Mungkin benar, pada akhirnya setiap
perempuan akan mencintai orang yang tidak ia cintai pada awalnya.
Kemudian, kita harus menerima realita bahwa kita akan hidup bersama pria
ini selamanya. Pria yang sudah teramat baik berupaya mendapatkan cinta
kita, hingga kita akhirnya belajar bersusah payah mencintainya karena
mendekati umur dimana kita harus segera menikah. Kita memang
mencintainya, namun ia bukanlah yang pertama kita inginkan pada awalnya.
Kita dipaksa belajar.
Kemudian, kita menggugat Tuhan atas
setiap perasaan yang tidak terbalas. Sampai bosan. Kita juga menggugat
hati kita sendiri, karena belakangan kita menyadari bahwa Tuhan tidak
pernah bisa dipersalahkan.
...
Ini hanya tulisan dari blog tetangga yang menggugah hati.Yang untuk sesaat menyentakkan aku kepada kamu, kepada kamu yang membawa pengertian cinta dalam bahasamu, kepada kamu yang sempat memperdebatkan arti cinta kepadaku yang entah apa dan karena apa aku mengalah untuk sebuah debat yang biasanya tak pernah bisa aku terima mentah-mentah, kepada kamu yang sesaat menggombali dengan kata-kata yang entah apa aku terjemahkannya.

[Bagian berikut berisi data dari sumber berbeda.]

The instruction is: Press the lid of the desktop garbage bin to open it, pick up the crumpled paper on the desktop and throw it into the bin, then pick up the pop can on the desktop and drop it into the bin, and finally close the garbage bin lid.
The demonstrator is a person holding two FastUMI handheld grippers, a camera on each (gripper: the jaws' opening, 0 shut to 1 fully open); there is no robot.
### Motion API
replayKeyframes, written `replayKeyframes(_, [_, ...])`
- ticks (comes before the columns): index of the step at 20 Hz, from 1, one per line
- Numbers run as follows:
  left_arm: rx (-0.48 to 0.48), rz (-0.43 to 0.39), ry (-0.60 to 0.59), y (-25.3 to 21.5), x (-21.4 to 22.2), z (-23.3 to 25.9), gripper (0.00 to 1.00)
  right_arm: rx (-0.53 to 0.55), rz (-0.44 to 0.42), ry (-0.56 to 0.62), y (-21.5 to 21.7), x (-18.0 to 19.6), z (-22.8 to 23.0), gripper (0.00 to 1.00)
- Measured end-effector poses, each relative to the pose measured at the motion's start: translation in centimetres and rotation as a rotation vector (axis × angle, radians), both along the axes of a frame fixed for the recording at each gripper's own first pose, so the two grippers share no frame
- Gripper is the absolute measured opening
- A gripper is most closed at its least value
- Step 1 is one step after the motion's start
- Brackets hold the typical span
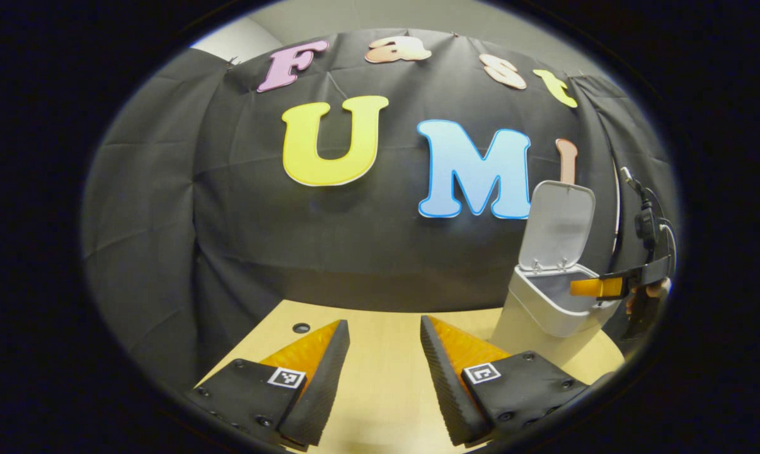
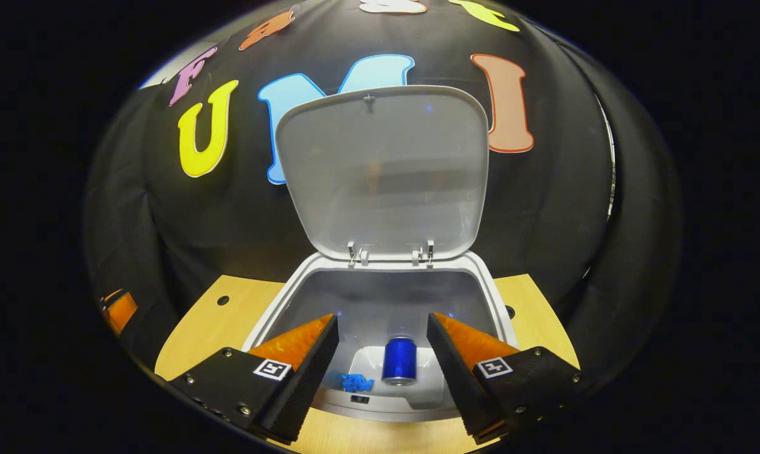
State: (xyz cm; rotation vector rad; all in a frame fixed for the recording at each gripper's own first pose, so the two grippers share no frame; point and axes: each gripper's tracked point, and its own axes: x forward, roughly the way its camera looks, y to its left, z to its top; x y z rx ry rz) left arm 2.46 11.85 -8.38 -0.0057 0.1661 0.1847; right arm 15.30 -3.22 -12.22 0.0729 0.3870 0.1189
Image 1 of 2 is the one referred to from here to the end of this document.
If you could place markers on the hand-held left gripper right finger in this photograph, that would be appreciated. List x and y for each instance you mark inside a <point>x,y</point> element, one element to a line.
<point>448,388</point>

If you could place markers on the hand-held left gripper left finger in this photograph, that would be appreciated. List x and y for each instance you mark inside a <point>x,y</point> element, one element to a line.
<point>323,388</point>

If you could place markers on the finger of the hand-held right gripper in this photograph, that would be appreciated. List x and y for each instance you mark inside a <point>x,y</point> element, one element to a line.
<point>591,287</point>

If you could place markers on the white desktop garbage bin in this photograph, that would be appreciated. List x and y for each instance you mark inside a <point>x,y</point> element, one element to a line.
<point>556,221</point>

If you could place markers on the wooden desktop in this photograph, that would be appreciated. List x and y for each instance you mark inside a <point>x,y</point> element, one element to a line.
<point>386,378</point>

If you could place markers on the black backdrop cloth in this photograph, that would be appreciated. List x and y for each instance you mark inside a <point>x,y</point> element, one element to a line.
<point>355,252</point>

Andai kamu membaca ini, apakah perspektifmu berlaku untuk sebuah paragraf singkat tentang filosofi cinta? Bukan, ini bukan filosofi cinta sederhana, ini filosofi cinta dalam pernikahan. Yang kata orang, seumuran kita hanya tahu cinta monyet. Yang kata orang, cinta hanya sekedar cinta begitu saja kemudian ditinggalkan. Yang kata orang ini bukan hubungan serius.
Kepada ia yang terikat janji sehidup semati melalui ijab kabul, kepada ia yang berusaha meyakini ia akan hidup selamanya bersama pasangannya, kepada ia yang menyadari ini bukan lagi putus-sambung-cari baruDan, sampai kapan kamu menyadari hakikat cinta (monyet)?